- Stored data -

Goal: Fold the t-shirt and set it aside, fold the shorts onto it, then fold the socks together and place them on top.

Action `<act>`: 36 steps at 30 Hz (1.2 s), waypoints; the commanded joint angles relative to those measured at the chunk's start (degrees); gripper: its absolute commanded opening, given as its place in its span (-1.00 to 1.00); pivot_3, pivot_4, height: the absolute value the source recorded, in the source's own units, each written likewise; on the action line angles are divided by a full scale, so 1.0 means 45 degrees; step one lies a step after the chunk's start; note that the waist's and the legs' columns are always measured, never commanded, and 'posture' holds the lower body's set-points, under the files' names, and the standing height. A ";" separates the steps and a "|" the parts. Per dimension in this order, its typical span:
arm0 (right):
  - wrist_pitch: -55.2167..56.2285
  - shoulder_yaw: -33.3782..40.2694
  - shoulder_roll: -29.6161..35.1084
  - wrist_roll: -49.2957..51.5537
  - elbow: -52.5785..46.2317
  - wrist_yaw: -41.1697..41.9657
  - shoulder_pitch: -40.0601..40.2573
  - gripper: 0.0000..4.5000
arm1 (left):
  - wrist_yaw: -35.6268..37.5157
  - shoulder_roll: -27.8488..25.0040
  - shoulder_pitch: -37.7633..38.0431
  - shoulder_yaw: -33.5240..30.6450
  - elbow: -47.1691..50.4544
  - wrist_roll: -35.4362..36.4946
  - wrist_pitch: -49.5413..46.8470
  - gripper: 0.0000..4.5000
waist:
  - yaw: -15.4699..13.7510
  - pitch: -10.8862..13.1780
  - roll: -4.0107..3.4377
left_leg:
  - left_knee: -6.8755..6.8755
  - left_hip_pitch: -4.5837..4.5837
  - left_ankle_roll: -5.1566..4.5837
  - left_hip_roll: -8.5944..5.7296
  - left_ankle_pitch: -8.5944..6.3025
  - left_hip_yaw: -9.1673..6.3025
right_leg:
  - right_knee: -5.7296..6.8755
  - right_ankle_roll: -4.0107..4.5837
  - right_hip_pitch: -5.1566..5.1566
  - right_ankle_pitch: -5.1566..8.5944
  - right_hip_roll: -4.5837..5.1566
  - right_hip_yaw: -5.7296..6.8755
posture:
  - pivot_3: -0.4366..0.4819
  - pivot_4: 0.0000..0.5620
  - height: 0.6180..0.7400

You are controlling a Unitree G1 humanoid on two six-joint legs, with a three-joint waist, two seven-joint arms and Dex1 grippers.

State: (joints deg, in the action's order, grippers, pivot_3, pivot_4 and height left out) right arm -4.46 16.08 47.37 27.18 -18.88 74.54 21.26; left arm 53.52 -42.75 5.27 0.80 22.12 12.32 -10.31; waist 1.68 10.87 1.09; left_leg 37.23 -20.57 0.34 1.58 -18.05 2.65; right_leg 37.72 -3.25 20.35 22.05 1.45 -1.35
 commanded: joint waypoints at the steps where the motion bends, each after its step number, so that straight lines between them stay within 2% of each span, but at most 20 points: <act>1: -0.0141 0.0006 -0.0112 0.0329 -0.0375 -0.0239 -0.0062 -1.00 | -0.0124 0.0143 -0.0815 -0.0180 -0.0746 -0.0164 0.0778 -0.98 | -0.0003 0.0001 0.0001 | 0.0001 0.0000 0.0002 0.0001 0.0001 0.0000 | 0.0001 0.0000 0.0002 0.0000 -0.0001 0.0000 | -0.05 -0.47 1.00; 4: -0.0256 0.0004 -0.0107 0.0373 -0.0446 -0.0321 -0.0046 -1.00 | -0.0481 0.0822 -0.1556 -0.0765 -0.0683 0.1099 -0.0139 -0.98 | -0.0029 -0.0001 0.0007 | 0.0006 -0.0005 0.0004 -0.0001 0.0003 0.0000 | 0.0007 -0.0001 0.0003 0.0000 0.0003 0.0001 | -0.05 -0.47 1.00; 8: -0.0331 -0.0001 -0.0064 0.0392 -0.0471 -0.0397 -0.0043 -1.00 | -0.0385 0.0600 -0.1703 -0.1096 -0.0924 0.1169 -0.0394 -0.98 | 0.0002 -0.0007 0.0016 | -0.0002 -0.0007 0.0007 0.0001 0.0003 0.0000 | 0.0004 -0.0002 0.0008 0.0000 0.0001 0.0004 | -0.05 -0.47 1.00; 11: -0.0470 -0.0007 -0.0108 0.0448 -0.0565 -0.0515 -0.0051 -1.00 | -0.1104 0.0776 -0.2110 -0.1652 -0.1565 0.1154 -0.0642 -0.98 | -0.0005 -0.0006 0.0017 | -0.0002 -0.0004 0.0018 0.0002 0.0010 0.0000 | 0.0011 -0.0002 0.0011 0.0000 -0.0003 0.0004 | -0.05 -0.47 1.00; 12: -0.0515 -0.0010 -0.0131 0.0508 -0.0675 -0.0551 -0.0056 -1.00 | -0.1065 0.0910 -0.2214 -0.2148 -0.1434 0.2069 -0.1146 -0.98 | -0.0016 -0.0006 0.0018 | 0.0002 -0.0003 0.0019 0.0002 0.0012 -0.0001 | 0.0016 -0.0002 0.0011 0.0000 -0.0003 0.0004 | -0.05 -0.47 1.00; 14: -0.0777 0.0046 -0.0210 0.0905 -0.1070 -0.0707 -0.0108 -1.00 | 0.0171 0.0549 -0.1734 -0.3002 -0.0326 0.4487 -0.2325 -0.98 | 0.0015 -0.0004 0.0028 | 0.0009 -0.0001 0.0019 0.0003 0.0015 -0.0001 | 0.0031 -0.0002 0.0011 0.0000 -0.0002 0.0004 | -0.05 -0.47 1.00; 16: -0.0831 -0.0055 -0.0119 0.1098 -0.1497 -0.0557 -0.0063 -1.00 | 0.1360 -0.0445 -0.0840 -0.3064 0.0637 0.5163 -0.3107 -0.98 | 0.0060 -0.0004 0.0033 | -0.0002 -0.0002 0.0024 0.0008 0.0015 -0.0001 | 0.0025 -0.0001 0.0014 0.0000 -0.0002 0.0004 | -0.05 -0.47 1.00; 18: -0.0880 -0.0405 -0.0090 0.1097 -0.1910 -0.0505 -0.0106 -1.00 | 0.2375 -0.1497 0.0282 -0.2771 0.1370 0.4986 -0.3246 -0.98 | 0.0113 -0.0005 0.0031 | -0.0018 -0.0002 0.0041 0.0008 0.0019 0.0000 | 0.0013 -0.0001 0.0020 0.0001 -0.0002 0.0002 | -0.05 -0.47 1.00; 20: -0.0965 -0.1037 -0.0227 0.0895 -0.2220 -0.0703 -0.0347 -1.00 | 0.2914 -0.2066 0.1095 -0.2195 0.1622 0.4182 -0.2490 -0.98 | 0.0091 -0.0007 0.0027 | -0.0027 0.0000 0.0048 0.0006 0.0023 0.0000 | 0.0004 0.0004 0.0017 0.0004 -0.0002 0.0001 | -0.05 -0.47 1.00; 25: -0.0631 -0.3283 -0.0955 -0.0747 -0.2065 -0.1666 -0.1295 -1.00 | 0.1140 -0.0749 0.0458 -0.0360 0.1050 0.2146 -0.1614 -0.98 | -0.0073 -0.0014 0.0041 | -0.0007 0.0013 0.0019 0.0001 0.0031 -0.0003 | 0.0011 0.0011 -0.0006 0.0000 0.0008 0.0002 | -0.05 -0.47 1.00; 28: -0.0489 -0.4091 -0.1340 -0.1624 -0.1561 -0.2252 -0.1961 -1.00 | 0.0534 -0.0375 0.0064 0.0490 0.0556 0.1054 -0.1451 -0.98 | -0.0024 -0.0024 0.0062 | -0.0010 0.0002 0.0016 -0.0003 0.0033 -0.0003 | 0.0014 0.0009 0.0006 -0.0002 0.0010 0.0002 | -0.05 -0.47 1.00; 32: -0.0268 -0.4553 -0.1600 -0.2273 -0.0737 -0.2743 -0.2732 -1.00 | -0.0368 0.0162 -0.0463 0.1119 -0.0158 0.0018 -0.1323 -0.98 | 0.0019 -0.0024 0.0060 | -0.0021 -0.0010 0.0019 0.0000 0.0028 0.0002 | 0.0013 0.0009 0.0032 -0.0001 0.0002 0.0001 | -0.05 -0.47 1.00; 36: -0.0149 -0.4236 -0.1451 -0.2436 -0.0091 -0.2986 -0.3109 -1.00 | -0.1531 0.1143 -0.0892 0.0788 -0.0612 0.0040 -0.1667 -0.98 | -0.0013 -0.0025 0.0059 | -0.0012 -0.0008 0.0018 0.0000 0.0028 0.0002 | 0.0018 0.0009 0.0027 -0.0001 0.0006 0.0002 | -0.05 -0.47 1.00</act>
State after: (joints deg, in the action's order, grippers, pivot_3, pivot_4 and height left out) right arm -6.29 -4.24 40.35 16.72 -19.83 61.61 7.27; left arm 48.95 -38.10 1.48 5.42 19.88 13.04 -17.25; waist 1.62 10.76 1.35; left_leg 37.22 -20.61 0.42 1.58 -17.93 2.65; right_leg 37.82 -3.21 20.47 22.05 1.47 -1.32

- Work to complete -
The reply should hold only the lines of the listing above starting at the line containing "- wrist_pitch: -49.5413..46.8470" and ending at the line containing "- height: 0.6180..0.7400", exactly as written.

- Output -
  - wrist_pitch: -49.5413..46.8470
  - gripper: 0.0000..4.5000
waist:
  - yaw: -15.4699..13.7510
  - pitch: -10.8862..13.1780
  - roll: -4.0107..3.4377
left_leg:
  - left_knee: -6.8755..6.8755
  - left_hip_pitch: -4.5837..4.5837
  - left_ankle_roll: -5.1566..4.5837
  - left_hip_roll: -8.5944..5.7296
  - left_ankle_pitch: -8.5944..6.3025
  - left_hip_yaw: -9.1673..6.3025
right_leg:
  - right_knee: -5.7296..6.8755
  - right_ankle_roll: -4.0107..4.5837
  - right_hip_pitch: -5.1566..5.1566
  - right_ankle_pitch: -5.1566..8.5944
  - right_hip_roll: -4.5837..5.1566
  - right_hip_yaw: -5.7296..6.8755
posture:
  - pivot_3: -0.4366..0.4819
  - pivot_4: 0.0000..0.5620
  - height: 0.6180..0.7400

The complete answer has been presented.